Exercise directions:
The answer is every line of the records that holds the word "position", copied in full.

Records for this task:
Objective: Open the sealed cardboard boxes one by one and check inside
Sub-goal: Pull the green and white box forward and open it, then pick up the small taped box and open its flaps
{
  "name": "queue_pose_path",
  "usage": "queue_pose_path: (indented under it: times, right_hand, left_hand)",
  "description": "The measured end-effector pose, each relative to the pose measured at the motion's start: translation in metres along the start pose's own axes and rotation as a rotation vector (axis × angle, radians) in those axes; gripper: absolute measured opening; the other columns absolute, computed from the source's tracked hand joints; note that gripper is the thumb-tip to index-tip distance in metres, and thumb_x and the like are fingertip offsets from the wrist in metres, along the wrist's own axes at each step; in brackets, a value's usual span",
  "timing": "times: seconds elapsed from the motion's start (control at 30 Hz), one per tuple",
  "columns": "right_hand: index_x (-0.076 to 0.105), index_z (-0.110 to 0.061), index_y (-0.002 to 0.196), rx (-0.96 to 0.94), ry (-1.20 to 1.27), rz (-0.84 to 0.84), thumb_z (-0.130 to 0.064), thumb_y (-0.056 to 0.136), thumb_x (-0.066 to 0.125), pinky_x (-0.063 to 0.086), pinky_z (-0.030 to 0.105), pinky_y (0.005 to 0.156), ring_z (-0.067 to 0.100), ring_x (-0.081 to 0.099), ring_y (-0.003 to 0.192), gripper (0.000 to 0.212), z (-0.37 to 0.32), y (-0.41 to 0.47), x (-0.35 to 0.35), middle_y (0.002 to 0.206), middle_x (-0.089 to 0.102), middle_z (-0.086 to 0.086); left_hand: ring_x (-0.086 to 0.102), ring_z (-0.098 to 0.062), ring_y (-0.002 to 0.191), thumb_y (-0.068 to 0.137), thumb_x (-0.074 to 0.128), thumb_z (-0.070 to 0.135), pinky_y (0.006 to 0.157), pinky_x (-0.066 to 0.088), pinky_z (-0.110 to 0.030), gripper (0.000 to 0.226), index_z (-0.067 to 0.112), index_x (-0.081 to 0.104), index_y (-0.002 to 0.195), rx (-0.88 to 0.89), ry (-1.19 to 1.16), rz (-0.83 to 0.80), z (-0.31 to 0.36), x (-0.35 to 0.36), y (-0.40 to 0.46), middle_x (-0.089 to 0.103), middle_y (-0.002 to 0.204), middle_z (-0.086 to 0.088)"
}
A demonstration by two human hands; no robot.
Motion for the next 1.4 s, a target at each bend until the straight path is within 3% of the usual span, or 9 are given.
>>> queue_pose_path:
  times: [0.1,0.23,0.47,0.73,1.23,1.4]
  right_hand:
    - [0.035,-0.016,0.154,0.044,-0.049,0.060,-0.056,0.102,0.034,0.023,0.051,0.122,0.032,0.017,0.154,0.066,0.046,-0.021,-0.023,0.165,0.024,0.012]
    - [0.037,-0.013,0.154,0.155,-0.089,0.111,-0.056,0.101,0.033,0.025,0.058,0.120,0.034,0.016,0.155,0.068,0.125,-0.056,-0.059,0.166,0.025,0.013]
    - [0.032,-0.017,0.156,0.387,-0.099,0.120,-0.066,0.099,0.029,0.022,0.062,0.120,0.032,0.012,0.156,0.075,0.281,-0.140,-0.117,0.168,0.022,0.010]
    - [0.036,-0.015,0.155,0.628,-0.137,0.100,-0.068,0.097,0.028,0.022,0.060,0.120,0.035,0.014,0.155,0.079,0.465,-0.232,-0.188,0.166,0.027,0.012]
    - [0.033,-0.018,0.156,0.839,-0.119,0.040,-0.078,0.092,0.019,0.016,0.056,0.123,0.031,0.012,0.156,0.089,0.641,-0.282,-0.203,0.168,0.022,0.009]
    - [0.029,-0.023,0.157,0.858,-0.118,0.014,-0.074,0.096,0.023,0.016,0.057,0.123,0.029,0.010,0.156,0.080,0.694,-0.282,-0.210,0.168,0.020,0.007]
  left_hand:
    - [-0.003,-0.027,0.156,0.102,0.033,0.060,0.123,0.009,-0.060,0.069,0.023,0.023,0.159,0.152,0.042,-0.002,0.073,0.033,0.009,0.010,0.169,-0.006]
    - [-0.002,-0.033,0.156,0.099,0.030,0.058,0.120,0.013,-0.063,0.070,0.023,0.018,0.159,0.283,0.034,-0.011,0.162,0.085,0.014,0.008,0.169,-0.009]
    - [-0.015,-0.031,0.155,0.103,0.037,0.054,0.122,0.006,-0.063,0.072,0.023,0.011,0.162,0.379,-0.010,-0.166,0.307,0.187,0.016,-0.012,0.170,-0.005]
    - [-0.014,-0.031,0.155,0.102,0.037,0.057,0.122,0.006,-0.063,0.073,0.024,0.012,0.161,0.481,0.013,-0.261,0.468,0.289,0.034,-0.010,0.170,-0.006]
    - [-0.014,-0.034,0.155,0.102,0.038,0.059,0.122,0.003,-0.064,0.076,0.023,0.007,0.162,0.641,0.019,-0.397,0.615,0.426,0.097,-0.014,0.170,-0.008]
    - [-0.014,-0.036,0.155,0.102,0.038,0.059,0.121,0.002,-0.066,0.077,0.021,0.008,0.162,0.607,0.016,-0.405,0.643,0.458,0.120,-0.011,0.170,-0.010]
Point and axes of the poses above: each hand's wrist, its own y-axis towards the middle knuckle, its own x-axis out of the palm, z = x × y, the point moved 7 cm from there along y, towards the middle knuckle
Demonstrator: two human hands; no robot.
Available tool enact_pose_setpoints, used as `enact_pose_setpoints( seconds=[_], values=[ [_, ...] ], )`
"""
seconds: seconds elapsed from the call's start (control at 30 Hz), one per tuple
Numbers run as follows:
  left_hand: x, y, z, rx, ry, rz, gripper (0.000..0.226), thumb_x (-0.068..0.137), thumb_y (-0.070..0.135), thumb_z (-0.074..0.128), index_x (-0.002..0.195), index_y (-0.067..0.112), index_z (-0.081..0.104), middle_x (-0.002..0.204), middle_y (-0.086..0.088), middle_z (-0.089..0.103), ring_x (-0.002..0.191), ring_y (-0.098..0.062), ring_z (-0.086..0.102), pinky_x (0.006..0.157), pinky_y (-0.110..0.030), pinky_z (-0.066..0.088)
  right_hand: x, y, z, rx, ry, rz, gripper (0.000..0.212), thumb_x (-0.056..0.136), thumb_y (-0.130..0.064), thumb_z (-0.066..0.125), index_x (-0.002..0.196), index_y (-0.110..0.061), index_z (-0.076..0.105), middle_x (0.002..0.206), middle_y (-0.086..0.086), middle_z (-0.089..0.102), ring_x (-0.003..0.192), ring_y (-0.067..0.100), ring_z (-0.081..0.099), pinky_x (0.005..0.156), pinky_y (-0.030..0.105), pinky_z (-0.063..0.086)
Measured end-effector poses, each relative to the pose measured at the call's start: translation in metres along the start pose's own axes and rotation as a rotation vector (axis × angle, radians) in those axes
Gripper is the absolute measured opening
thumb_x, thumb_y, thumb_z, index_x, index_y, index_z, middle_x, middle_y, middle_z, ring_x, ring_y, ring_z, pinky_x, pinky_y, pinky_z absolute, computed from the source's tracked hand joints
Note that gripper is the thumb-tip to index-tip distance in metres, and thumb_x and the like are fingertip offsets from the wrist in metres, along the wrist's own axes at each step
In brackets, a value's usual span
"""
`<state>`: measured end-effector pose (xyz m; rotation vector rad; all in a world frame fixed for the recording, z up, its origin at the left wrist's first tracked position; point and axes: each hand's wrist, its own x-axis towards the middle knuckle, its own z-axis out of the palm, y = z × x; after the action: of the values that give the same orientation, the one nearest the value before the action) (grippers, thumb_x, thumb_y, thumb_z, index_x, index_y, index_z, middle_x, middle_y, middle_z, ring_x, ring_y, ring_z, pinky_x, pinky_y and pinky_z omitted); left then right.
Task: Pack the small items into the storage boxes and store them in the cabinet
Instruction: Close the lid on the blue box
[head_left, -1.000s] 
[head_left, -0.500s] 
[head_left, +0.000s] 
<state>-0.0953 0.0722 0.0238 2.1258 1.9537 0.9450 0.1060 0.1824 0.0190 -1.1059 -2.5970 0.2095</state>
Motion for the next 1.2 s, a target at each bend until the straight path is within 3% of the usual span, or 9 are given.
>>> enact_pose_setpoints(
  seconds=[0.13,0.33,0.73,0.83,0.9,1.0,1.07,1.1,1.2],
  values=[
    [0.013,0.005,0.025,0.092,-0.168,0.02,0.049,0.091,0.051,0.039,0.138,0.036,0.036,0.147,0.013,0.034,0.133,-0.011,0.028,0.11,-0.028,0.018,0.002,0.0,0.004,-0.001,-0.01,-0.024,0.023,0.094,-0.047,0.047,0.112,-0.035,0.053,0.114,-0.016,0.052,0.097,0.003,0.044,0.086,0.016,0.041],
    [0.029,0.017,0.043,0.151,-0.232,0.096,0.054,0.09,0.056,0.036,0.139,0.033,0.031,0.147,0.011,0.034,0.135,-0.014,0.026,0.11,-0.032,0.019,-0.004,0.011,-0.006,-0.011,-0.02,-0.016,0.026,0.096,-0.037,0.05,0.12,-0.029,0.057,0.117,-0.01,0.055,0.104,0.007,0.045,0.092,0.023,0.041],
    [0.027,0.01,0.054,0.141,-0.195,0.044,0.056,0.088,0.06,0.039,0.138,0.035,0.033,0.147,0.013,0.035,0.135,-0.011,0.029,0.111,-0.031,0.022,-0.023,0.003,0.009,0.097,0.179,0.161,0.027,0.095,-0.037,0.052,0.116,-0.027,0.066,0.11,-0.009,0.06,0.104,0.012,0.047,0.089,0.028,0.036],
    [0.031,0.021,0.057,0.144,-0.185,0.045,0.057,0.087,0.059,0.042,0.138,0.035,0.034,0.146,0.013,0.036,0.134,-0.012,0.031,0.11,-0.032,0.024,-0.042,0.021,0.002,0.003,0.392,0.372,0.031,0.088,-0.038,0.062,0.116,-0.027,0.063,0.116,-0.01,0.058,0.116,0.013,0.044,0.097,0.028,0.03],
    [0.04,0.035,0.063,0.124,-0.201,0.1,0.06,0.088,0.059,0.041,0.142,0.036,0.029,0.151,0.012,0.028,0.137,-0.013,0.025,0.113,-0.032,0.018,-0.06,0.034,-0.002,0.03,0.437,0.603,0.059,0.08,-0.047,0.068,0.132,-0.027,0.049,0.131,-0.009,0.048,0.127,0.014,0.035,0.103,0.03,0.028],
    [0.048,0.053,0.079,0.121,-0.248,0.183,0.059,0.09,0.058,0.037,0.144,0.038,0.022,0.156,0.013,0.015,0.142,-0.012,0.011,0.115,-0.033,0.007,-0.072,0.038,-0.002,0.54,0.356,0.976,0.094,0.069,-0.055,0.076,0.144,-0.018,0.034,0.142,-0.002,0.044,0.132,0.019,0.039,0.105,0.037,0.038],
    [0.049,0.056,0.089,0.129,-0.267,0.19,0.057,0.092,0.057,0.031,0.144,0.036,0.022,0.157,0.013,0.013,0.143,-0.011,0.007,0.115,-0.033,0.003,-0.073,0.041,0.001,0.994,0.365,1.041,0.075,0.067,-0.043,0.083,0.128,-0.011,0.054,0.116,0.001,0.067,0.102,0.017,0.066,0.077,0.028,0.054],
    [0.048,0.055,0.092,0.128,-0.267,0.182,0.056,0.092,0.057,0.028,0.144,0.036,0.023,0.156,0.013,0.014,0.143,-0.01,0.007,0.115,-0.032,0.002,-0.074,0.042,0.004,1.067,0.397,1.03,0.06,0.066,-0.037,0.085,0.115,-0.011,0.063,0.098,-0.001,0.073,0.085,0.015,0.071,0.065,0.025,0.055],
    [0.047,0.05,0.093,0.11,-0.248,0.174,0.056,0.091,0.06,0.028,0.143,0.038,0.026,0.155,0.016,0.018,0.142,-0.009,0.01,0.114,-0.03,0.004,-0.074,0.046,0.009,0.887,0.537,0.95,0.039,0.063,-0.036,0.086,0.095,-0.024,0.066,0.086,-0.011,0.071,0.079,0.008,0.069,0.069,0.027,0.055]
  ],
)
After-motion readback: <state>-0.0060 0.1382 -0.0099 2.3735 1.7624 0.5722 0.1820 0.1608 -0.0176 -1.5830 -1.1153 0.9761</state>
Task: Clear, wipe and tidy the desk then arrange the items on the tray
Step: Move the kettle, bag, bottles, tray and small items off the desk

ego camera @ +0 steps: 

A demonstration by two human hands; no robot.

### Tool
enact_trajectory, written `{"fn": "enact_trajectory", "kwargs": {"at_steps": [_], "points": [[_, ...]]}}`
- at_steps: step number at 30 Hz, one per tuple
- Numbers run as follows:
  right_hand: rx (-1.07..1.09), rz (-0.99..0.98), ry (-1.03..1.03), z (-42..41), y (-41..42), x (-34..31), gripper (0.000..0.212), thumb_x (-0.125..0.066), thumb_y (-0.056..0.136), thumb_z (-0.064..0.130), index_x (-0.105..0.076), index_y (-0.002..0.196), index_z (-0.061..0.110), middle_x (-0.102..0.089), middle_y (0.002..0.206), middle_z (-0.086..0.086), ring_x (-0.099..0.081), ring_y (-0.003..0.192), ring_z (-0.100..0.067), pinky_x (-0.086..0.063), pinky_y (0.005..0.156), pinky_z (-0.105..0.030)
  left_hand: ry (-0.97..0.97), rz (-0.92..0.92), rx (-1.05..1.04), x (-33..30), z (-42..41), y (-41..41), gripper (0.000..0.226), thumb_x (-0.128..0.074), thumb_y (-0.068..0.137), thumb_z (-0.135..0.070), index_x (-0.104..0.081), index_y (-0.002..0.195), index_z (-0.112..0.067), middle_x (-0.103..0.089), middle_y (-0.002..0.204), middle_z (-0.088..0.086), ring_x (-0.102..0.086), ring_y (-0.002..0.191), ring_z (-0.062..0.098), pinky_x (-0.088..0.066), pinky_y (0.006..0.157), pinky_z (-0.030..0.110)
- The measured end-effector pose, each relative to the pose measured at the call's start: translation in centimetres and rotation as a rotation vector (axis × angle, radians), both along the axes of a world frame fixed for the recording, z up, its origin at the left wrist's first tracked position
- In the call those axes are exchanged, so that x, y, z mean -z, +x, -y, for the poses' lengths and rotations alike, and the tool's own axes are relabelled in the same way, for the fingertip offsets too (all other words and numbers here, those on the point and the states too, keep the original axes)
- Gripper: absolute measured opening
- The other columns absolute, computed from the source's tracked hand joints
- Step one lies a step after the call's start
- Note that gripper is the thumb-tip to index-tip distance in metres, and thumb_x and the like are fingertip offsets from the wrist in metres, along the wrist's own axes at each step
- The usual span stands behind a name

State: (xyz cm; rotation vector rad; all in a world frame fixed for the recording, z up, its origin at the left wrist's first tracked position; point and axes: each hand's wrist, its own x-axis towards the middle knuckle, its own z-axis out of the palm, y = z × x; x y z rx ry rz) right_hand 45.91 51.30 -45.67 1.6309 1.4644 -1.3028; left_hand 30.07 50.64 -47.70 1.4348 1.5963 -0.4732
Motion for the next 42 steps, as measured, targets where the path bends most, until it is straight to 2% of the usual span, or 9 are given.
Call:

Solution to this task:
`<state>`: measured end-effector pose (xyz m; rotation vector rad; all in a world frame fixed for the recording, z up, its origin at the left wrist's first tracked position; point and axes: each hand's wrist, its own x-axis towards the middle knuckle, its own z-axis out of the palm, y = z × x; after the action: of the values that give the same orientation, the one nearest the value before the action) (grippers, thumb_x, thumb_y, thumb_z, index_x, index_y, index_z, middle_x, middle_y, middle_z, ring_x, ring_y, ring_z, pinky_x, pinky_y and pinky_z omitted); left then right.
- The measured end-effector pose, each relative to the pose measured at the call's start: translation in centimetres and rotation as a rotation vector (axis × angle, radians), both along the axes of a world frame fixed for the recording, z up, its origin at the left wrist's first tracked position
State: (xyz cm; rotation vector rad; all in a world frame fixed for the recording, z up, its origin at the left wrist's first tracked position; point and axes: each hand's wrist, its own x-axis towards the middle knuckle, its own z-axis out of the palm, y = z × x; x y z rx ry rz) right_hand 45.91 51.30 -45.67 1.6309 1.4644 -1.3028; left_hand 30.07 50.64 -47.70 1.4348 1.5963 -0.4732

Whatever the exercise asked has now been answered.